— Гранату б мне противотанковую! Разъезжают, как у себя дома, а рожи-то, рожи-то какие нахальные! Ты погляди, как вон тот белобрысый с дедушкой разговаривает. Сапоги надраил, медаль повесил, и уже он царь и бог.
Анна молча считала, сколько машин с солдатами, с техникой проходит на Вознесенье, а мысли были одни и те же — о Валентине. Вспомнилось всё до мельчайших подробностей, как сидели на экзаменах по финскому языку, как сунула ей шпаргалку, как бегали в ТЮЗ, как дежурили по столовой, и им дали бесплатно большую тарелку макарон с молотым мясом, как Валя, промочив осенью ноги — бегали смотреть наводнение, — тяжело заболела, металась в бреду, и Аня три ночи не отходила от её постели, поила чаем из сухой малины, отваром шиповника. Но больше давило на сердце другое — Вале она поверяла самые сокровенные свои тайны, с ней провела бессонную ночь 9 мая 1939 года перед тем, как идти на бюро Дзержинского райкома комсомола, где их должны были принимать в комсомол. Тогда она горячечным быстрым шёпотом говорила Вале, какой должна стать новой её жизнь, что хочет она от этой жизни, как думает служить людям до конца своих дней. Это были мысли, которые Аня не говорила даже маме, такие слова вырываются только тёмной ночью и, может быть, раз в жизни.

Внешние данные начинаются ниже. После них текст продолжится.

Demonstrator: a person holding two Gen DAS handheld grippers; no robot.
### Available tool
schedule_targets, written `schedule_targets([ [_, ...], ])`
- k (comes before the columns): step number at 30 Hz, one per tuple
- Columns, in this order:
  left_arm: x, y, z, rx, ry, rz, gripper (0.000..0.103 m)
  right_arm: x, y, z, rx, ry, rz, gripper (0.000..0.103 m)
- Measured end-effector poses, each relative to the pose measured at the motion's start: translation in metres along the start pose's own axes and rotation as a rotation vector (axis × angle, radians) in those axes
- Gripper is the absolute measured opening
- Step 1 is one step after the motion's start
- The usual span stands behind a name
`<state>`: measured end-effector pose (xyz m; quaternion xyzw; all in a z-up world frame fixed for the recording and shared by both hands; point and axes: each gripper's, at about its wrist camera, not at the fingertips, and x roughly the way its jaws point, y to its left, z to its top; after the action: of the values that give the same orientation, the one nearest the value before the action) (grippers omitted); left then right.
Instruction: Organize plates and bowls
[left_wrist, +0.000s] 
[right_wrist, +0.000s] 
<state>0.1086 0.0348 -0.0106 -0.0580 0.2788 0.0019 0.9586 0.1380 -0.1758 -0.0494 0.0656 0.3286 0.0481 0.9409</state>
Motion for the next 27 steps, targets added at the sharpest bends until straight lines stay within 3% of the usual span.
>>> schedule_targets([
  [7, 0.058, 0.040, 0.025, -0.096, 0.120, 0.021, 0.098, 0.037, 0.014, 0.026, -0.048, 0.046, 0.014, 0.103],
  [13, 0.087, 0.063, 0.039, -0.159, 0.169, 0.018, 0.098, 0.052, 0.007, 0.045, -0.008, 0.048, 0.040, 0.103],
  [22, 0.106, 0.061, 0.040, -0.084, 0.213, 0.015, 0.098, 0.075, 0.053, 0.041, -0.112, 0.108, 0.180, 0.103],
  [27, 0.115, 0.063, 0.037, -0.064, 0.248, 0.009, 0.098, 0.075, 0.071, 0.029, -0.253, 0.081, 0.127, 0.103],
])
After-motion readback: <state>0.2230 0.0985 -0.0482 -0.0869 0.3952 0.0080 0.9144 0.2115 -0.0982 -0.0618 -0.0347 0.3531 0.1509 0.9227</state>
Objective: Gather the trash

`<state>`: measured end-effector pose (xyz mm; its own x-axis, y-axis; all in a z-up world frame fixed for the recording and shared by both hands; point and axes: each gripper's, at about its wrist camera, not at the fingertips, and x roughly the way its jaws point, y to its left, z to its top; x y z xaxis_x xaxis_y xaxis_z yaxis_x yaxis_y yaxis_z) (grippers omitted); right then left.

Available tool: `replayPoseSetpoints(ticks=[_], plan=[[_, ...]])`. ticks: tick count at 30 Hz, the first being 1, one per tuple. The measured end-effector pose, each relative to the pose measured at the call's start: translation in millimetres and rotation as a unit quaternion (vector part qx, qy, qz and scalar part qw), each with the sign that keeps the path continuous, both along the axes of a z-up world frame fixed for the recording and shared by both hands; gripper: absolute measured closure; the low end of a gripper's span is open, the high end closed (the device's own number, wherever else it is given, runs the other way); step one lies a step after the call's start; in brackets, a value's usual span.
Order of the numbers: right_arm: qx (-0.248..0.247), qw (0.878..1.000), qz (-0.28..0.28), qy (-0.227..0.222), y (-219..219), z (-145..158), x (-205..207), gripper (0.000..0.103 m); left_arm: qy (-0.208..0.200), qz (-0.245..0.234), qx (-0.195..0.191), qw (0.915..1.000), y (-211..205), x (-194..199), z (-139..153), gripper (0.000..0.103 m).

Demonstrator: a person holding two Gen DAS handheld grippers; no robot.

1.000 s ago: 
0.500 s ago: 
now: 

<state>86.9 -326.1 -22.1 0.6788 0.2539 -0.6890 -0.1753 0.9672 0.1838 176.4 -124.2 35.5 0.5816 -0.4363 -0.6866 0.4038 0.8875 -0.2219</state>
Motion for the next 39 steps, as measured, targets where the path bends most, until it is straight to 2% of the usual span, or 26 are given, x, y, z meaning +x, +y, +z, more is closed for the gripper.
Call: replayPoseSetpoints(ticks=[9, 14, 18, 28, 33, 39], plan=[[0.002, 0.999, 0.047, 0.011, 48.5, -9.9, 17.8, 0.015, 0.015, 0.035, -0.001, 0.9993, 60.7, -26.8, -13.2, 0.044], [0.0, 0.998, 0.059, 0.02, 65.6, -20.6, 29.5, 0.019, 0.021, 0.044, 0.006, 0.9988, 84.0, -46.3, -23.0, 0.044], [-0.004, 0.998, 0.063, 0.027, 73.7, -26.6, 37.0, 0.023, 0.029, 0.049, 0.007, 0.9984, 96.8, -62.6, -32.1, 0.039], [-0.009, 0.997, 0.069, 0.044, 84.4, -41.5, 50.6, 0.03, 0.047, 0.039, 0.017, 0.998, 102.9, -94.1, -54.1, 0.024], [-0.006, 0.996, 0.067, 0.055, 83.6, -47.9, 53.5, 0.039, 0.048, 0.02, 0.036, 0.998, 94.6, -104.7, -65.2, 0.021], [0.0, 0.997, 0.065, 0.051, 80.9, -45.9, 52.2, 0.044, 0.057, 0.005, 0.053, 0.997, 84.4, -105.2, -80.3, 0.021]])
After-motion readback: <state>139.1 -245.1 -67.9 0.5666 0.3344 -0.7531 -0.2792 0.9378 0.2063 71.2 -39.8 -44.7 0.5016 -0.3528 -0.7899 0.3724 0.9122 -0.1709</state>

Валентина слышала эти слова! Вот сейчас она выйдет там из своего дома с голубыми наличниками, пройдёт мимо, не оглядываясь, а вдруг что-то толкнет её к этому занавешенному пыльному оконцу, и она станет глядеть на него, не отрываясь, пока будет идти, ведь есть же какая-то внутренняя, неподконтрольная тебе сила, которая заставляет человека оглянуться, когда ты очень этого хочешь.
Еду на чердак подавала Надя. Покормив подружек, она рассказывала о том, что происходит окрест, что говорят и думают люди. Но всё время Надя сбивалась на своё: а как там жизнь в Беломорске, скоро ли придут наши, что в Москве, не слыхать ли что-либо о её Кузьме?
— Намедни ходили на пожню и нашли наши свежие листовки, — шептала она, блестя глазами, — бабы как ошалели, прячут, смеются. Бабка Степанида, ты её, Аннушка, знаешь, говорит: «Я хоть читать не умею, зато душою чую — правда там великая писана». И к сердцу ту листовку прижимает.
Смолин, как пёс, вынюхивал, стал по избам шнырять, грозился, просил, чтоб отдали крамолу. Да всё мимо: уходя с пожни, сговорились — ничего не знаем, никаких листовок в глаза не видели.
Финны опосля два раза ночью приходили, тоже листовки требовали, грозились, что в Петрозаводск сошлют в лагеря. Пусть поищут, я их так спрятала, что никакая овчарка не сыщет, целых пять штук имею, в Шелтозеро поеду, повезу, пусть правду люди узнают. Одни говорят — самолёт те листовки сбросил, другие — партизаны принесли. Все говорят у нас про партизан. С озера приходили они несколько раз. Финны их страсть как боятся. Берег онежский колючкой отгораживают, мины тайно ставят, на горки пушки длинноствольные взгромоздили. Я всё вам в точности расскажу, где да что, а пушки эти должны бить по катерам, когда партизаны поплывут к нам из Пудожа.